Das von ihm behutsam geleitete Schlesische Kammerorchester eröffnete mit Bachscher Strenge („Jesus bleibet meine Freude“), Buono kontrastierte mit Piazzollas „Libertango“ und das Orchester wiederum setzte die „Air aus der Suite Nr. 3 D-Dur“ neben Piazzollas „Tristeza de un doble A“. Und siehe da, statt scharfer Schnitte offenbarte sich tatsächlich eine musikalische Seelenverwandtschaft.
Der nächste Stern dieser Sternstunde war die Pianistin Ulrike Payer, in Bad Münder schon vor Jahren reich beklatscht, die in Bachs „Konzert für Klavier und Orchester Nr. 1 D-Moll“ brillierte.
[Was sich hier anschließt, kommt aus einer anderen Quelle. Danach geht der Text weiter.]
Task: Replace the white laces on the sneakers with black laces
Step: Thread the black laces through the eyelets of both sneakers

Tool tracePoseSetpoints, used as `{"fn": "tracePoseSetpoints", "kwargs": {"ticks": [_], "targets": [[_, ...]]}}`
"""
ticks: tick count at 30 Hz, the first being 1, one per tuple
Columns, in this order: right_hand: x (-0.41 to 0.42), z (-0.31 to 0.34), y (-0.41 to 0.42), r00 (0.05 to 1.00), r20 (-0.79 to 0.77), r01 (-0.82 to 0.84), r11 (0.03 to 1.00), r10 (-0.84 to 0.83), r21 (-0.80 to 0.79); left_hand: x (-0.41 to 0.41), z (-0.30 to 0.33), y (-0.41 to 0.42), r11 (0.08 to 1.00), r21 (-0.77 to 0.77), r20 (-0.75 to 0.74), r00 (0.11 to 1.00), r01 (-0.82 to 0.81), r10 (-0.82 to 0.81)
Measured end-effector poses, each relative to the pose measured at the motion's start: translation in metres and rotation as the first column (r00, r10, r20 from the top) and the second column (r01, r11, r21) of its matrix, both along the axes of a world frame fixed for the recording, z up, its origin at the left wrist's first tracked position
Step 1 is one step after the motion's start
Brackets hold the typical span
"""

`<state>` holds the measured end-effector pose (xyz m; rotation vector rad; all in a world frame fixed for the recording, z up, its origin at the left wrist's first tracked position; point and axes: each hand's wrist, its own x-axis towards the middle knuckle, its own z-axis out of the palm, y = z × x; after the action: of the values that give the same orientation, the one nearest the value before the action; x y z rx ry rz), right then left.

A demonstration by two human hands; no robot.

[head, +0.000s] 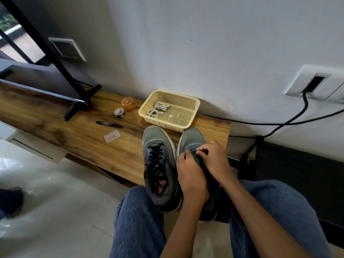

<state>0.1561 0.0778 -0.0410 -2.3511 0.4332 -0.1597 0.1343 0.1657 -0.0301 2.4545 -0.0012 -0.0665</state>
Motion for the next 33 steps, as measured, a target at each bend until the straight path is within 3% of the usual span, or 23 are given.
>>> {"fn": "tracePoseSetpoints", "kwargs": {"ticks": [4, 10, 33], "targets": [[0.003, -0.001, 0.005, 1.0, -0.016, 0.003, 1.0, -0.003, -0.011, -0.001, 0.006, 0.004, 0.966, -0.206, -0.06, 0.987, -0.156, 0.147], [0.008, -0.003, 0.01, 0.999, -0.022, 0.046, 0.999, -0.046, -0.001, 0.006, 0.005, 0.006, 0.92, -0.283, -0.168, 0.958, -0.271, 0.23], [0.01, -0.008, 0.013, 0.997, -0.071, -0.022, 0.999, 0.024, 0.034, 0.013, 0.011, 0.011, 0.914, -0.282, -0.286, 0.935, -0.291, 0.21]]}}
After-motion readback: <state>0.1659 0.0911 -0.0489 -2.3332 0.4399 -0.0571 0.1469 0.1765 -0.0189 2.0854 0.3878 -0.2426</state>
Und dann riet Hermann Breuer: „Jetzt schnallen Sie sich an!“ Carlos Buono, der freundliche älterer Herr am Bandoleno, entfesselte mit „Tres minutos con la realidad“ drei Minuten aus der Realität, die diesen Abend denkwürdig werden ließen.
„Er ist sehr lebendig, sehr redselig, findet über all Kontakt, sogar in den arabischen Staaten“, erzählte Ulrike Payer über den Argentinier.
Im zweiten Teil umrahmten seine Interpretationen und Improvisationen zu kongenialen Piazzolla-Klassikern wie das durch seine tiefgehende Schlichtheit gekennzeichnete „Oblivion“, oder Piazzollas nach eigenen Aussagen bestes Stück „Adiós Nonino“, der Abschied vom Vater, das Bachsche „Konzert für zwei Violinen und Orchester d-Moll“, in dem Konzertmeister Dariusz Zboch zusammen mit Pawel Nalepa als Solisten glänzten.
Am Ende sehr lang anhaltender Applaus, stehende Ovationen, und die Erkenntnis, dass die Emotionalität von Piazzollas „Tango Nuevo“ und die mathematische Strenge Bachscher Musik in ihrer existenziellen, universellen Gültigkeit in der Tat zwei Seiten derselben Medaille sind.